OPT-Agent is designed as an LLM-driven system that mimics human problem-solving strategies, beginning with an initial solution and iteratively refining it based on feedback. OPT-Agent performs three core actions: drafting, improving, and debugging. The drafting action generates an initial solution, the improving action optimizes valid solutions, and the debugging action corrects erroneous solutions. Historical information from previous solutions is leveraged to guide the optimization process.
Experiments and Results on OPT-BENCH
The experimental setup involves evaluating LLM performance on machine learning and NP tasks using metrics such as Win Count, Buggy Rate, Rank, and Improvement Rate (IR). Win Count assesses the impact of historical information, Buggy Rate measures the proportion of invalid solutions, Rank compares model performance, and IR quantifies the optimization capability of LLMs.

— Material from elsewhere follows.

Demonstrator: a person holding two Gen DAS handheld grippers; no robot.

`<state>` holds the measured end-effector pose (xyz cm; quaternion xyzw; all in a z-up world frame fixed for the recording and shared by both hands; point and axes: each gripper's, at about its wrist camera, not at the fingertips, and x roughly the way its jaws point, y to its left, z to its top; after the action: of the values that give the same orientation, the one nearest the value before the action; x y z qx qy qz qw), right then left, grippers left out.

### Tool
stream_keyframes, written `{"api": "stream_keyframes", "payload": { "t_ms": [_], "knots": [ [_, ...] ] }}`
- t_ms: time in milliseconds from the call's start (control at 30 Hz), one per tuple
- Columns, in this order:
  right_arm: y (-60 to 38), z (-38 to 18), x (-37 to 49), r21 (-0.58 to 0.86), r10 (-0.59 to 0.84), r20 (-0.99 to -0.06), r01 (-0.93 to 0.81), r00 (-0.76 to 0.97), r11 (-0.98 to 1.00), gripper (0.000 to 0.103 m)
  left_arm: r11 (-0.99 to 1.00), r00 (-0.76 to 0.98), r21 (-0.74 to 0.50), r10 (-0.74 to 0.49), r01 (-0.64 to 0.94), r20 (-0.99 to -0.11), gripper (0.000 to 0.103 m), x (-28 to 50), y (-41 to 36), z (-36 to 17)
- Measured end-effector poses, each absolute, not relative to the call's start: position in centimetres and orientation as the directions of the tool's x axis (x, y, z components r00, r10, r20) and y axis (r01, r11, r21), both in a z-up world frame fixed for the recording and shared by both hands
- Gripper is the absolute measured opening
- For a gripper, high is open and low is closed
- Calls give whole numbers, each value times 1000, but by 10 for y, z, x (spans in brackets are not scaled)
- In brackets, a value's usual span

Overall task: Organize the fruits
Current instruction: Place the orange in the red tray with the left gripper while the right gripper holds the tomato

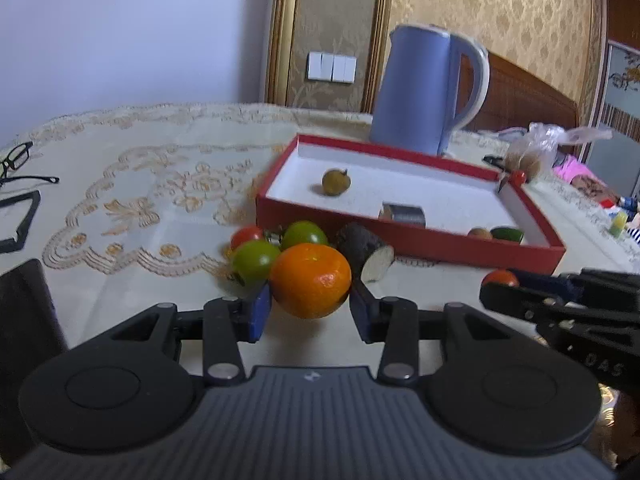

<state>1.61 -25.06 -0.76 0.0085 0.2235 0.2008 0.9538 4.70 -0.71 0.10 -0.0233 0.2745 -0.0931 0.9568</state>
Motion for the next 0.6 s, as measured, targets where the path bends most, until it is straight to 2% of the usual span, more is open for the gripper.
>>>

Experiments were conducted to assess the impact of historical information on LLM optimization, comparing OPT-Agent with and without historical context across optimization steps ranging from 5 to 20. Results indicate that incorporating historical information consistently improves optimization performance, with longer optimization horizons generally leading to better performance. However, some models exhibit diminishing returns with increasing steps, suggesting limitations in utilizing long context information. Models generally perform better on NP problems when historical information is included, with reduced Buggy Rates demonstrating the benefit of leveraging error messages for iterative correction.
Ablation Studies: Temperature and Draft Settings
Ablation studies were conducted to assess the effects of temperature and draft settings on LLM performance. The optimal temperature varies across models; lower temperatures enhance stability and consistency in optimization for some models, while higher temperatures lead to a decline in win counts and improvement metrics for others. Decoding temperature affects solution validity differently in NP problems, with moderate temperatures providing an optimal balance between solution validity and search diversity.
Unlike the refine setting, the draft setting requires models to generate solutions from scratch. Results show that open-source models consistently exhibit higher buggy rates, reflecting greater difficulty in producing valid solutions during draft optimization. However, all models achieve higher improvement rates than in the refine setting, indicating that draft optimization can outperform traditional refinement when valid solutions are found.
OPT-Agent leverages historical feedback to optimize the reasoning trace, guiding improvements in hyperparameters, regularization, learning rates, model structure, and feature engineering for ML tasks, and informing solution refinement and debugging for NP tasks. However, historical information is less effective for NP tasks compared to ML tasks, primarily because LLMs struggle to interpret and apply feedback incrementally in NP problems. In contrast, ML tasks benefit from more continuous and coherent reasoning, making historical feedback more valuable.
Figure 2: An overview of the OPT-Agent framework, illustrating the iterative process of drafting, debugging, and improving solutions for both ML and NP tasks.
Limitations and Future Work
The evaluation of LLMs on ML optimization tasks is challenged by the growing in-context prompt size, as accumulated code and historical data expand the context window, raising evaluation costs and nearing token limits. Future work will focus on methods to reduce the context window size. Additionally, since OPT-BENCH-ML encompasses diverse Kaggle competitions across various domains, averaging performance metrics may introduce scale inconsistencies.
Conclusion
The paper introduces OPT-BENCH, a benchmark comprising 20 machine learning tasks and 10 NP problems, and OPT-Agent, a framework that simulates human reasoning behavior. Experiments on nine LLMs demonstrate that leveraging historical context consistently enhances performance across ML and NP tasks, with iteration steps and temperature critically influencing convergence and stability.